What this task involves:
Return the listing below verbatim. Pictures do not belong in the copy.

Recorded information:
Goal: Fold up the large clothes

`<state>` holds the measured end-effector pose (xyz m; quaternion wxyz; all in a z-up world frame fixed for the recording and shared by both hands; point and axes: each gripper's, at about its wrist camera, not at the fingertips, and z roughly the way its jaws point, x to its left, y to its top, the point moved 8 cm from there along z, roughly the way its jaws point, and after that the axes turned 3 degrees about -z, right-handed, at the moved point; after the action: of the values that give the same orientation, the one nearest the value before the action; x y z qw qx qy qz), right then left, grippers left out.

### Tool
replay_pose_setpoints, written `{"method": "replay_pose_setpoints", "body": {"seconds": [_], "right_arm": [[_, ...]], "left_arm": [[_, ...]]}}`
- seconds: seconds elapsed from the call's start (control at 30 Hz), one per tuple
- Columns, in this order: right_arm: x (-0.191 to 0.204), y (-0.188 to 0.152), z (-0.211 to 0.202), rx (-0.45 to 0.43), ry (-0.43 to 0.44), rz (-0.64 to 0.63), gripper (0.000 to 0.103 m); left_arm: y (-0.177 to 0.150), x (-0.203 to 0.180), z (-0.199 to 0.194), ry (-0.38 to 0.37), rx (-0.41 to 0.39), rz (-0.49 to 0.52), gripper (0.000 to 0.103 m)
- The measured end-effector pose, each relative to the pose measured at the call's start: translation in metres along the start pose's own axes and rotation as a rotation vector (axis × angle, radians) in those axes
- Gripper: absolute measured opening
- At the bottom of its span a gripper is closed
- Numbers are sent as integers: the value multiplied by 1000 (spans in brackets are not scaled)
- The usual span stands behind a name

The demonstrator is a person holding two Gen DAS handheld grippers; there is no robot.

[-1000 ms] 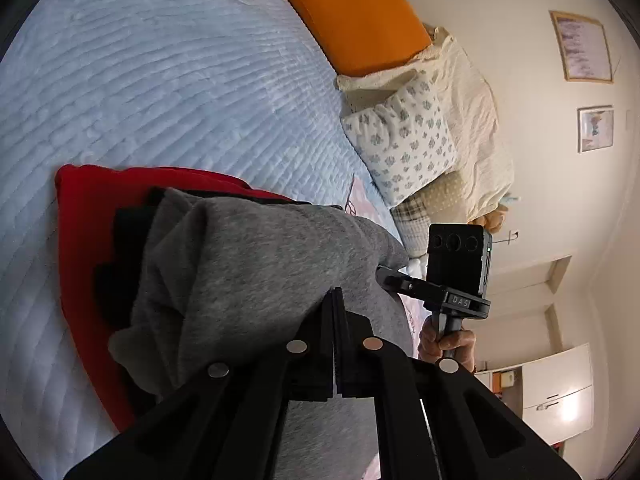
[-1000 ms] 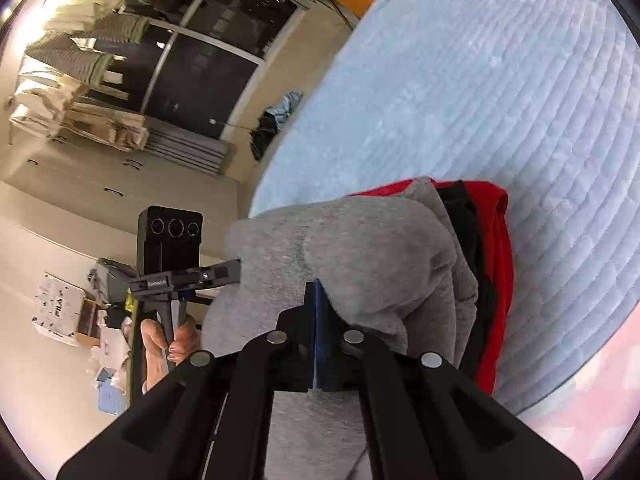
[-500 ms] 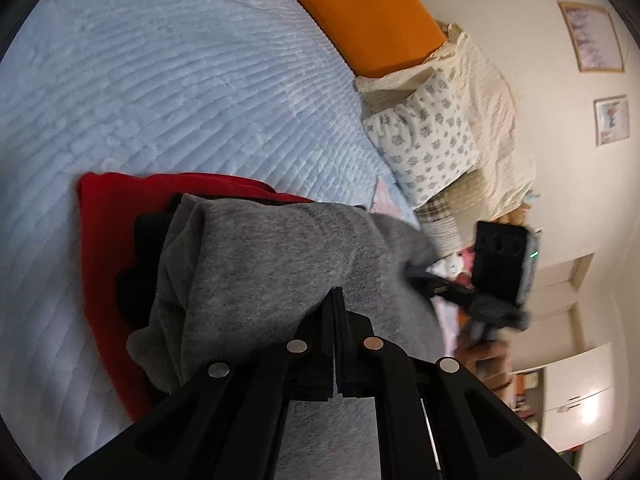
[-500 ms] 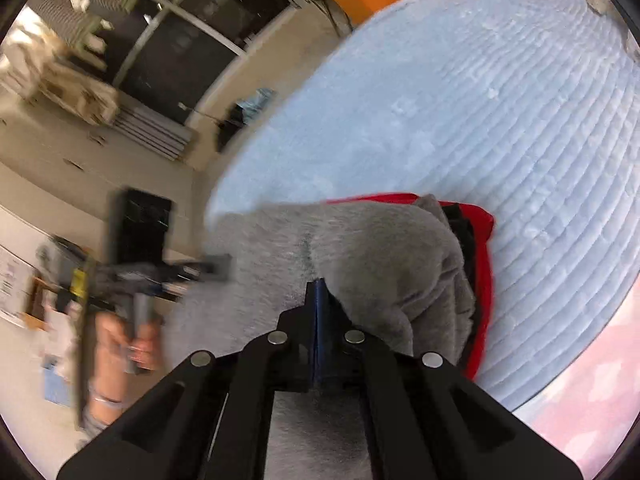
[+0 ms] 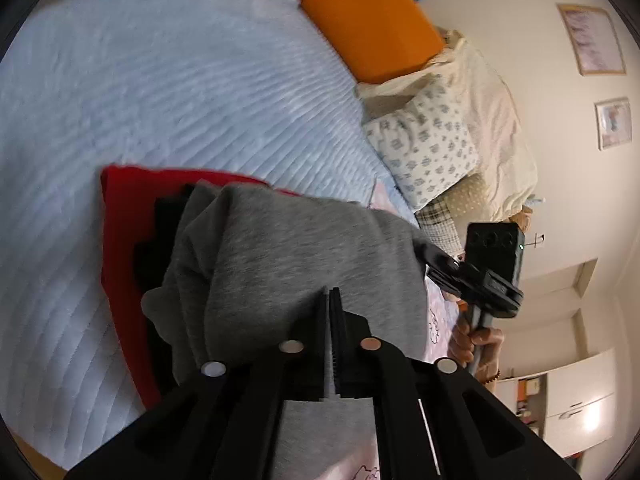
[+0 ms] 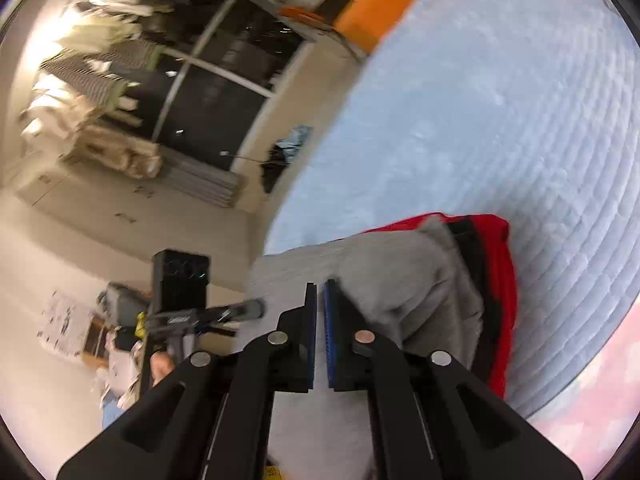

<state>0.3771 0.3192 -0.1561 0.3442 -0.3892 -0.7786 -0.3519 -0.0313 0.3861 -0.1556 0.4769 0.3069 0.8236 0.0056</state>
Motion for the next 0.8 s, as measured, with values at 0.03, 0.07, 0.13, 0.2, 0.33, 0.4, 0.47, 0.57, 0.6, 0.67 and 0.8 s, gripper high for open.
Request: {"method": "replay_pose_setpoints", "body": {"seconds": [0.03,0.07,0.13,0.2,0.33,0.4,0.47,0.57,0.6,0.67,0.8], "right_arm": [[9,-4,-7,-3,9,-25,6],[18,-10,-16,-6,10,-52,6],[32,-27,-31,5,12,-94,6],[39,-47,-43,8,1,-132,6],[21,-76,-37,35,-60,-133,6],[4,-80,-29,40,-129,-113,4],[-7,-83,-18,40,-212,-136,2],[-6,-83,-5,24,-236,-159,3],[-3,-85,-7,16,-242,-176,4],[11,-88,-16,-12,-248,-221,19],[51,-111,-47,-120,-326,-370,98]], "left_arm": [[-2,-12,-7,-12,-13,24,22],[-4,-20,-12,-27,-26,38,25],[-8,-48,-24,-96,-50,76,26],[-11,-68,-28,-118,-65,129,26],[3,-55,-4,8,-63,116,28],[13,-30,11,81,-63,73,25],[18,-12,18,55,-77,26,16],[20,3,16,11,-109,-10,9],[17,1,10,-2,-122,-3,9],[12,-6,-1,-5,-143,19,22],[-32,-64,-46,61,-298,216,90]]}}
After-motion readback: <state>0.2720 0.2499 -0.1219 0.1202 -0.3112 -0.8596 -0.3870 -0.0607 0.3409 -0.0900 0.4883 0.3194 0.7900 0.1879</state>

Completed task:
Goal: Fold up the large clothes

`<state>` holds the measured end-effector pose (xyz m; quaternion wxyz; all in a z-up world frame fixed for the recording and shared by both hands; point and axes: each gripper's, at about its wrist camera, not at the fingertips, and z roughly the way its jaws point, x to its left, y to its top, the point moved 8 cm from there along z, roughly the way its jaws point, and after that the axes turned 3 degrees about -z, right-handed, at the moved point; after the action: of the values that give the same orientation, the one nearest the value before the action; x y z qw qx qy qz), right then left, grippers left out.

### Tool
replay_pose_setpoints, written `{"method": "replay_pose_setpoints", "body": {"seconds": [_], "right_arm": [[_, ...]], "left_arm": [[_, ...]]}}`
- seconds: seconds elapsed from the call's start (control at 30 Hz), one per tuple
- Columns, in this order: right_arm: x (-0.191 to 0.204), y (-0.188 to 0.152), z (-0.211 to 0.202), rx (-0.45 to 0.43), ry (-0.43 to 0.44), rz (-0.64 to 0.63), gripper (0.000 to 0.103 m); left_arm: y (-0.177 to 0.150), x (-0.203 to 0.180), z (-0.199 to 0.194), ry (-0.38 to 0.37), rx (-0.41 to 0.39), rz (-0.49 to 0.52), gripper (0.000 to 0.103 m)
- The measured end-effector pose, each relative to the pose measured at the call's start: translation in metres along the start pose's own axes and rotation as a rotation vector (axis × angle, radians) in those axes
- Gripper: absolute measured opening
- At the bottom of its span a gripper is closed
- Numbers are sent as integers: the value multiplied by 1000 (spans in brackets are not scaled)
- The usual span stands behind a name

The demonstrator is a person holding two Gen DAS handheld grippers; there is no robot.

[-1000 ms] 
[-1000 ms] 
[-500 ms] 
[-500 ms] 
[+0 ms] 
[+0 ms] 

<state>0.3771 0.3192 -0.1561 0.3442 -0.3892 -0.7786 -0.3519 -0.0313 0.3861 -0.1556 0.4769 0.3069 0.8236 0.0056</state>
Motion for the next 0.8 s, as measured, with values at 0.03, 0.07, 0.13, 0.2, 0.33, 0.4, 0.47, 0.57, 0.6, 0.67 and 0.8 s, gripper high for open.
Request: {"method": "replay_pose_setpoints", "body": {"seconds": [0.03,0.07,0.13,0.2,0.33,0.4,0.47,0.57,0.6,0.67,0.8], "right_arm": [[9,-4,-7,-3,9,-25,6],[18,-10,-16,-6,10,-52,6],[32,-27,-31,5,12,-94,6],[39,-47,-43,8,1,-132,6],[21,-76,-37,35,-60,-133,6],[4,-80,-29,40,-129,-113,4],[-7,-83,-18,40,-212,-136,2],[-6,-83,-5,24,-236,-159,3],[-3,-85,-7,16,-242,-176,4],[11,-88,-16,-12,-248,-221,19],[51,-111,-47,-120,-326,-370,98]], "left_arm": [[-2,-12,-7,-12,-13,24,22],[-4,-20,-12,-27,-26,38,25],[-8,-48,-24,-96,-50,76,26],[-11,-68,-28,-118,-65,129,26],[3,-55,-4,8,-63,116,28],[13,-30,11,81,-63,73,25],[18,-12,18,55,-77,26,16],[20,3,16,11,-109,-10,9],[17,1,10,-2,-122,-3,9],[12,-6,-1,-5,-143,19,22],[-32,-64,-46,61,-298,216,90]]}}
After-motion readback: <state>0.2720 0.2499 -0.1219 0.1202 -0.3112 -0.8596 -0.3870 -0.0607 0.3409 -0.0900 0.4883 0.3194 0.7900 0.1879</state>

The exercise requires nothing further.